A nurse from Akron who works in disaster zones following massive storms just returned from treating people in the Florida Keys following Hurricane Irma and now he’s on standby to help in Puerto Rico.
Jeff Anderson is a nurse with the National Disaster Medical System. A team of medical professionals assembled by the U.S. Department of Health and Human Services to respond to disaster zones following major weather events.
He will typically go to a city, where a hurricane is about to make landfall, wait for the storm to pass and then treat hundreds of people who no longer have access to their doctors or medications.
“I was on Typhoon Pongsona in 2002, Hurricane Charlie, Francis, Gene, Ivan,” he said.
He has been deployed as a nurse with the HHS to countless hurricane disaster areas. But what Anderson saw in the Florida Keys, following Irma, one of the strongest and largest storms in U.S. history, according to the National Hurricane Center, only compared to one other storm he’s ever seen.
“Irma was right along there with Katrina. Katrina was localized, where Irma was widespread, the whole state,” he said.
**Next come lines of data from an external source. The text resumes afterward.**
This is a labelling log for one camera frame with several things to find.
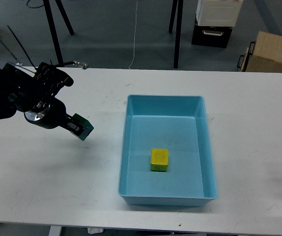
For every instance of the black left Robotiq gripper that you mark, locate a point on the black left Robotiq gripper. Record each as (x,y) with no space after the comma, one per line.
(55,115)

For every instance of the green wooden block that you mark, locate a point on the green wooden block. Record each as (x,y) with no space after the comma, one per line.
(82,127)

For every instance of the yellow wooden block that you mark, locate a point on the yellow wooden block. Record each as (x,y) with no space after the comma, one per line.
(159,160)

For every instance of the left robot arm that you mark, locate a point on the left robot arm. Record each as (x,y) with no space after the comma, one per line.
(35,97)

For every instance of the light blue plastic box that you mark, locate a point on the light blue plastic box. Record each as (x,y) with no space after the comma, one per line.
(176,123)

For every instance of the black tripod legs right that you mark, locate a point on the black tripod legs right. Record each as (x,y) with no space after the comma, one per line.
(176,18)

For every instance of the white storage bin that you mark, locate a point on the white storage bin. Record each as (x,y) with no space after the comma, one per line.
(218,13)

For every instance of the wooden box with black handles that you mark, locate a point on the wooden box with black handles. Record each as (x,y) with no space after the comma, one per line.
(263,55)
Irma decimated the Florida Keys. It killed 12 people there and the death toll is estimated to be 75 throughout the state of Florida.
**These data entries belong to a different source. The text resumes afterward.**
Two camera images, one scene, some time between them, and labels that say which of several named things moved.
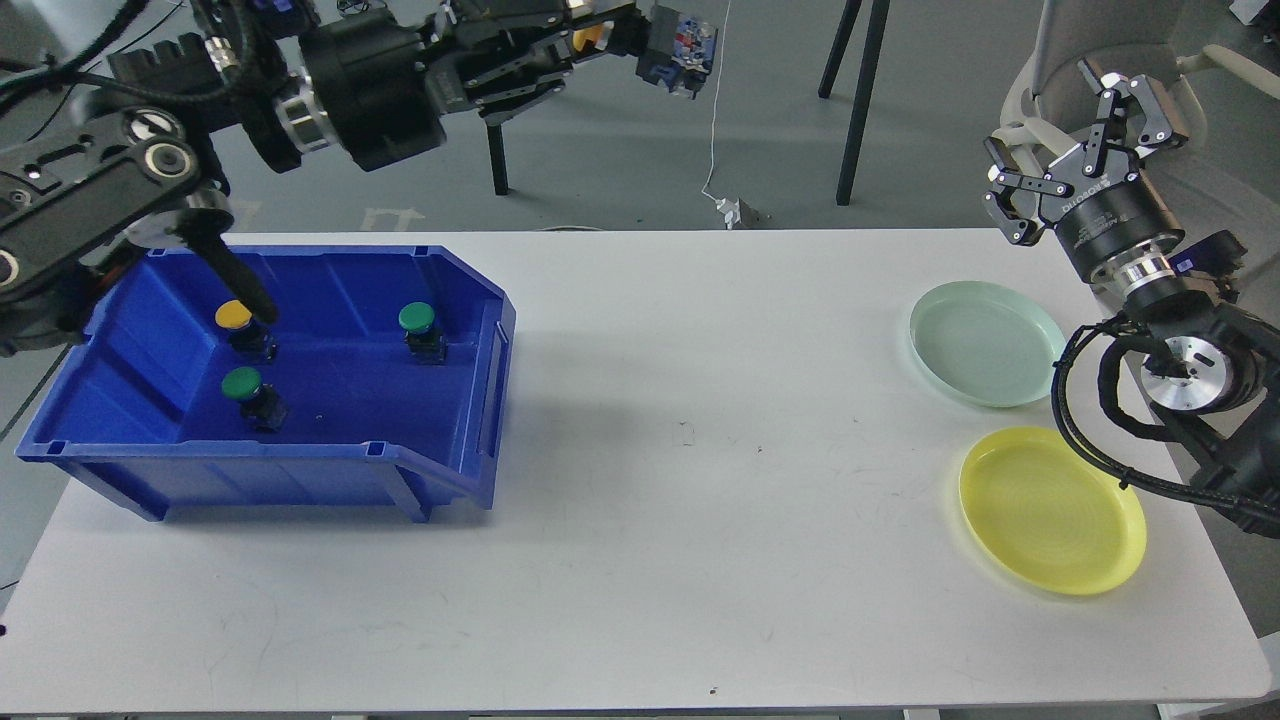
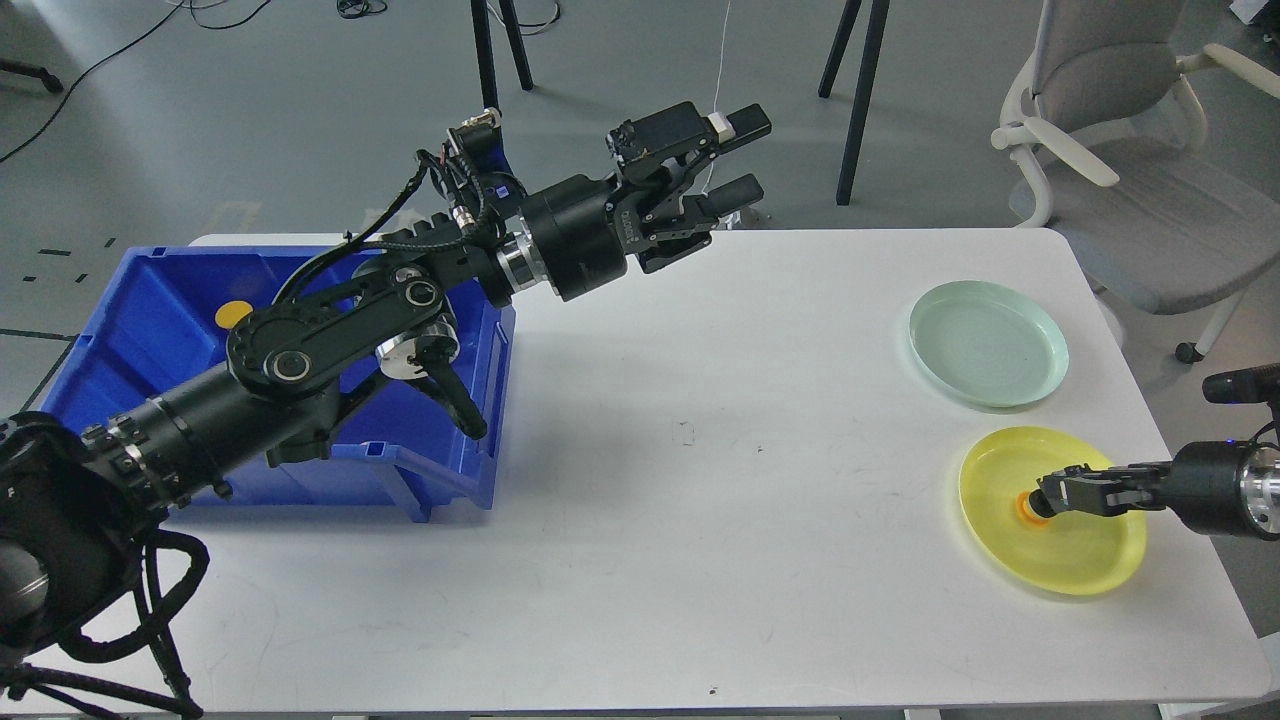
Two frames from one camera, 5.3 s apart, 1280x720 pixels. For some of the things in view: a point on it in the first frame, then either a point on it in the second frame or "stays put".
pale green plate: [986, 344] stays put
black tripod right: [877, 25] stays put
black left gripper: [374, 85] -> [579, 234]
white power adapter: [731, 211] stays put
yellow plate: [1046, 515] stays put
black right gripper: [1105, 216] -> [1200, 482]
But Anderson and his team likely saved many others.
“When they evacuated, everybody was gone. Doctors, pharmacists, CVS, everybody is gone,” he said.
“It’s literally a ghost town and you have patients and people who have stayed and waited out the storm or were progressively returning to the island.”
The work his team does is not very well known. His disaster medical assistance team works out of tents right at the ground zero of national disaster areas and treat hundreds of patients until they’re safe and able to return home.
“The sincere compassion and the warmth and tenderness in their eyes, that conveys a million words,” he said.